- _REQUIREMENT_: Take the data below and copy exactly the lines starting at the one with "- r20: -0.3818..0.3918" and finishing at the one with "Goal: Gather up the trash", both included.
◆ ◆ ◆
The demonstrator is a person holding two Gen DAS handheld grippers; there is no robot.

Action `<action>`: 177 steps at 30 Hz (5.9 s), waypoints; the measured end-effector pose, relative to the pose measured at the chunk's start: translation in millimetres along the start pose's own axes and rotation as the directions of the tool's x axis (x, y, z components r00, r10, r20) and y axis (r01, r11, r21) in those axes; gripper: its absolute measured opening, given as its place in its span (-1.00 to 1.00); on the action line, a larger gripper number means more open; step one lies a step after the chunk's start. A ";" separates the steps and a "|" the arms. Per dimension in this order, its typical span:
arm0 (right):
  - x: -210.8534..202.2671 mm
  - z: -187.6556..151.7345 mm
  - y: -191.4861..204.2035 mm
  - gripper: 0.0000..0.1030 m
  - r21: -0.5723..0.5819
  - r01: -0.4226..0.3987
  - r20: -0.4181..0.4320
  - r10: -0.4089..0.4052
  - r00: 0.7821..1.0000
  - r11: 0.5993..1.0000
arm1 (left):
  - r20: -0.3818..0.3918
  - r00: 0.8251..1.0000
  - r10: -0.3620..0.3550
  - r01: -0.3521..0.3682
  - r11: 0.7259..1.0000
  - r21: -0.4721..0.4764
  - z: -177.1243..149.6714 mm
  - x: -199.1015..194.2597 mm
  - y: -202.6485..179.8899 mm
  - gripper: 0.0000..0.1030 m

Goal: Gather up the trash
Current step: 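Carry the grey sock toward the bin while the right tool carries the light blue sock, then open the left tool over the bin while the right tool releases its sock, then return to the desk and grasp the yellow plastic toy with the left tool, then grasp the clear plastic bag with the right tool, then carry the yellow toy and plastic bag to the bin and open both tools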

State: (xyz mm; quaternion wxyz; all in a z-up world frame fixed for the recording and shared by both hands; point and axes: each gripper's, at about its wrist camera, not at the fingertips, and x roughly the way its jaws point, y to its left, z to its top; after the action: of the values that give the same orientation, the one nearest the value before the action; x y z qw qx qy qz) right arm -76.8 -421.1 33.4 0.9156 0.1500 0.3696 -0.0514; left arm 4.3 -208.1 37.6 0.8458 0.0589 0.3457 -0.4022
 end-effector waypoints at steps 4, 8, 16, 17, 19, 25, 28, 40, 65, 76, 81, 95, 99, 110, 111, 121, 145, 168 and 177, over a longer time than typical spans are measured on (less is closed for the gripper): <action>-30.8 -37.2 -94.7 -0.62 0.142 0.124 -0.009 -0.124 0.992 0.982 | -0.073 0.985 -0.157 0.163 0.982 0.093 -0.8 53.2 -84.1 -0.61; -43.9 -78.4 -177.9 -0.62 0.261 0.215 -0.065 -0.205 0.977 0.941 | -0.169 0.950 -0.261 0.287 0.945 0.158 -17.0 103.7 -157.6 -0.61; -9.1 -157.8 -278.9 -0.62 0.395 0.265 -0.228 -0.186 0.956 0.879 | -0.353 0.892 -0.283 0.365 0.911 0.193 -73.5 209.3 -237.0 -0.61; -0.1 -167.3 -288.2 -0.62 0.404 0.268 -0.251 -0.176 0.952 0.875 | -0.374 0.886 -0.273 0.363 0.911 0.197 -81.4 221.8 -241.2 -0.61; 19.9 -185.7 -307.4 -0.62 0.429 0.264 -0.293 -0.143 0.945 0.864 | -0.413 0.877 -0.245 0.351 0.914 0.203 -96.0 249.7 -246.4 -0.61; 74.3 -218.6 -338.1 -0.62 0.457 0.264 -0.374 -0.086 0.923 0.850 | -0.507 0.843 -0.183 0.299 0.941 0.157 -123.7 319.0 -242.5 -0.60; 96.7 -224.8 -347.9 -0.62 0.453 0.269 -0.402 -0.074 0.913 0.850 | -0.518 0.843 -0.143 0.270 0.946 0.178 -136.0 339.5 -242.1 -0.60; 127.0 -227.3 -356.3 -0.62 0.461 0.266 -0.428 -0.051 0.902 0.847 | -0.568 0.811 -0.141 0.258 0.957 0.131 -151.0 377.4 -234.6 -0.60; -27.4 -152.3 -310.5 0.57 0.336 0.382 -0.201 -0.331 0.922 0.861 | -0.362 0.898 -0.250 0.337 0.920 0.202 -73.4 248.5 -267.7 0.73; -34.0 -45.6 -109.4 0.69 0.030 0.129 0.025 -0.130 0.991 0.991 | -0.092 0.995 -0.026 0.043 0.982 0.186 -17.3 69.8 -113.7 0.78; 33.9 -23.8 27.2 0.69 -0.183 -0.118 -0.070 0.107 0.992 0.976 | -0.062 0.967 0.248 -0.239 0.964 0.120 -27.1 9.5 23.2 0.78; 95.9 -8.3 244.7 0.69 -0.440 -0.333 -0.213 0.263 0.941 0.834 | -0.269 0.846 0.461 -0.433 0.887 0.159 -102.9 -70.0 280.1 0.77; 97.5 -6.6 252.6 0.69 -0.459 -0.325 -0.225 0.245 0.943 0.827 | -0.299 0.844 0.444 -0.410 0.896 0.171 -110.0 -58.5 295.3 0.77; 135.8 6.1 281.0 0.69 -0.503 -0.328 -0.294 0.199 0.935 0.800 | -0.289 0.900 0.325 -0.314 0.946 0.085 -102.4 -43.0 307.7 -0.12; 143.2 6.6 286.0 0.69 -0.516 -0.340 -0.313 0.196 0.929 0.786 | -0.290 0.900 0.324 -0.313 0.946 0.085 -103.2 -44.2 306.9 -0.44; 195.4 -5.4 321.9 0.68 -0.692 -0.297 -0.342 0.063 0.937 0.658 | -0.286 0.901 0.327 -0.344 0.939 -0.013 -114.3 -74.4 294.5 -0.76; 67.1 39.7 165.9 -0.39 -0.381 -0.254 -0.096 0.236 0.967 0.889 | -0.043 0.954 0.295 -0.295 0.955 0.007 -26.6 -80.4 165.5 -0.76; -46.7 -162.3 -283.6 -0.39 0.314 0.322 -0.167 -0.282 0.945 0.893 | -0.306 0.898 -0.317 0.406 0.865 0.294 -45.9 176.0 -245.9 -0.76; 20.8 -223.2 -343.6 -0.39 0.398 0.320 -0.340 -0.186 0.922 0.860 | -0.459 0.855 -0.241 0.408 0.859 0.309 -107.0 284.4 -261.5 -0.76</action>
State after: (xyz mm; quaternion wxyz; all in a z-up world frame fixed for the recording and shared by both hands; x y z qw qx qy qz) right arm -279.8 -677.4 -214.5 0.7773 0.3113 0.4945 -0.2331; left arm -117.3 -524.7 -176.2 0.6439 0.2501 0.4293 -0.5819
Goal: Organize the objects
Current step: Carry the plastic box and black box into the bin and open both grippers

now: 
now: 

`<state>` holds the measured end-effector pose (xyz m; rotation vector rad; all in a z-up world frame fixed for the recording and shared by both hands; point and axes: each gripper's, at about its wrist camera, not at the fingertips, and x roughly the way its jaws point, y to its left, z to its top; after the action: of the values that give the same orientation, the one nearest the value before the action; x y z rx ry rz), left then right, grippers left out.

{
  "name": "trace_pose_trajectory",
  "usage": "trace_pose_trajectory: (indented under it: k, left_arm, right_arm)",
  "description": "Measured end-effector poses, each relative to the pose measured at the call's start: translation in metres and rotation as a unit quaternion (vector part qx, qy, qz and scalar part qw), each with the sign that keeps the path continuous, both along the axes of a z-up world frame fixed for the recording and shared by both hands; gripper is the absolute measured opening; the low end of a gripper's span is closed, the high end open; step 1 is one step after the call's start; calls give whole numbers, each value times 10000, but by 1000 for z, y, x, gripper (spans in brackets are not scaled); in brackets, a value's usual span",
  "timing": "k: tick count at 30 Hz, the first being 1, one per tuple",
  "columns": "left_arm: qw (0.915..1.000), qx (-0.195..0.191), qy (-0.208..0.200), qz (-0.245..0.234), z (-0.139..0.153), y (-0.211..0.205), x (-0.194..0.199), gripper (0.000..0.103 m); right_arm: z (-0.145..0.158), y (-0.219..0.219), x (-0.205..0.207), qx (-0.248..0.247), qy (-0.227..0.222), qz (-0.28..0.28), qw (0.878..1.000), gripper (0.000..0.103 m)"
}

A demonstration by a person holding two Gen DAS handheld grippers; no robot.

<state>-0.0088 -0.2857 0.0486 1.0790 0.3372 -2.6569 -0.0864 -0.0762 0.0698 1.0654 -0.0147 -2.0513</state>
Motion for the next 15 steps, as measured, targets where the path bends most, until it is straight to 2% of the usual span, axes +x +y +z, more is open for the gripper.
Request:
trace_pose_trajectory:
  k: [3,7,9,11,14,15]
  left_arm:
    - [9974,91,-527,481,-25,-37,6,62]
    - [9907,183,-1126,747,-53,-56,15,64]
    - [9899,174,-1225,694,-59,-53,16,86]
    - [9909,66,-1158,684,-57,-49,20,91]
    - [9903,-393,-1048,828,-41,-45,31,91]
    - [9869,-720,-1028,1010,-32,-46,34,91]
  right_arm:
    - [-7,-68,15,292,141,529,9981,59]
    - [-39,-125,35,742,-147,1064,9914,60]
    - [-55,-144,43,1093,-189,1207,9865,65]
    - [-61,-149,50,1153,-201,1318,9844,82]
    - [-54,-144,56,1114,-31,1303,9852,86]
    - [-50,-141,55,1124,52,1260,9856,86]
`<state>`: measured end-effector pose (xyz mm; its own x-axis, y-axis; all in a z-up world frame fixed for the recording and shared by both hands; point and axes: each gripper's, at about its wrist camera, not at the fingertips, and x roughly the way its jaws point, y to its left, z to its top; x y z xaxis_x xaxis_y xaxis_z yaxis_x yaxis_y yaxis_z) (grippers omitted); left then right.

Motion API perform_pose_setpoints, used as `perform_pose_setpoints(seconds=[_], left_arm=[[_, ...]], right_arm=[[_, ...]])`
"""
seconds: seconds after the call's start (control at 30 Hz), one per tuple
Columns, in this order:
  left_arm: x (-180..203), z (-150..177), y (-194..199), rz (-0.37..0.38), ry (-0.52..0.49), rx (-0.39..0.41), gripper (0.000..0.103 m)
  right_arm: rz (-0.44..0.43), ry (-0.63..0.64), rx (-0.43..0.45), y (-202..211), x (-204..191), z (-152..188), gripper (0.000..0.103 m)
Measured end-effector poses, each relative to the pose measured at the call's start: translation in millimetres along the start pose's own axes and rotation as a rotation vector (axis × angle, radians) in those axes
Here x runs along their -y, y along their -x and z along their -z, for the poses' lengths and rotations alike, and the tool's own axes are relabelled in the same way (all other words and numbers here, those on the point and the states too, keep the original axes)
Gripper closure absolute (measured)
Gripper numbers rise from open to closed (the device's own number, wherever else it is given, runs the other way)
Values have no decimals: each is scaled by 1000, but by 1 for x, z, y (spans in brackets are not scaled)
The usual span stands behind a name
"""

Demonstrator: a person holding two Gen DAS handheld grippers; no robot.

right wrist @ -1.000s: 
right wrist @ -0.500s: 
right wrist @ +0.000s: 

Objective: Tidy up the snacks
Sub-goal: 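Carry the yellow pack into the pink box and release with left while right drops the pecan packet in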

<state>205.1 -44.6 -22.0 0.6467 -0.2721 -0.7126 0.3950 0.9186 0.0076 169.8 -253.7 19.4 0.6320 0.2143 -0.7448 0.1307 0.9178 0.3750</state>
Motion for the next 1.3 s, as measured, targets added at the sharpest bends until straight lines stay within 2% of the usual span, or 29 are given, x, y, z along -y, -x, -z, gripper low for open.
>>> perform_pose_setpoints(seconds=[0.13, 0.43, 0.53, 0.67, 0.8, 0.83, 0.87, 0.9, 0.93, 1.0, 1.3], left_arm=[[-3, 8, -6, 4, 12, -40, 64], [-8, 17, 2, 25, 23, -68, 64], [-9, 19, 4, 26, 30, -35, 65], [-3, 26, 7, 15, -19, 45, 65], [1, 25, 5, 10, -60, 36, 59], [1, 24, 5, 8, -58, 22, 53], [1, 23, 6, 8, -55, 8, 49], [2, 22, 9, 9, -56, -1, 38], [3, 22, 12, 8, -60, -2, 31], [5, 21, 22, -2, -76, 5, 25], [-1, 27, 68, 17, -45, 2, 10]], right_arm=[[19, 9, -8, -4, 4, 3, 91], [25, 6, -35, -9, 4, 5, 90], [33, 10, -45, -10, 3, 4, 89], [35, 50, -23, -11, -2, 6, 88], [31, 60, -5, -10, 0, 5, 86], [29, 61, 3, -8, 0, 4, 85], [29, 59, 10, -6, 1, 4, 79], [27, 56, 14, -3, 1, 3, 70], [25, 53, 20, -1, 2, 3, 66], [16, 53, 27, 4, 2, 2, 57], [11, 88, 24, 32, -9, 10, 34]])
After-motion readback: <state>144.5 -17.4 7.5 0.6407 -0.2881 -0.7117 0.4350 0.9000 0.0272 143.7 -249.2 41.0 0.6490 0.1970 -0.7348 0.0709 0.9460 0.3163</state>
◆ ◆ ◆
- _WRITTEN ANSWER_:
  - r20: -0.3818..0.3918
  - r00: 0.8251..1.0000
  - r10: -0.3620..0.3550
  - r01: -0.3521..0.3682
  - r11: 0.7259..1.0000
  - r21: -0.4721..0.4764
  - z: -177.1243..149.6714 mm
  - x: -199.1015..194.2597 mm
  - y: -202.6485..179.8899 mm
  - gripper: 0.0000..0.1030 m

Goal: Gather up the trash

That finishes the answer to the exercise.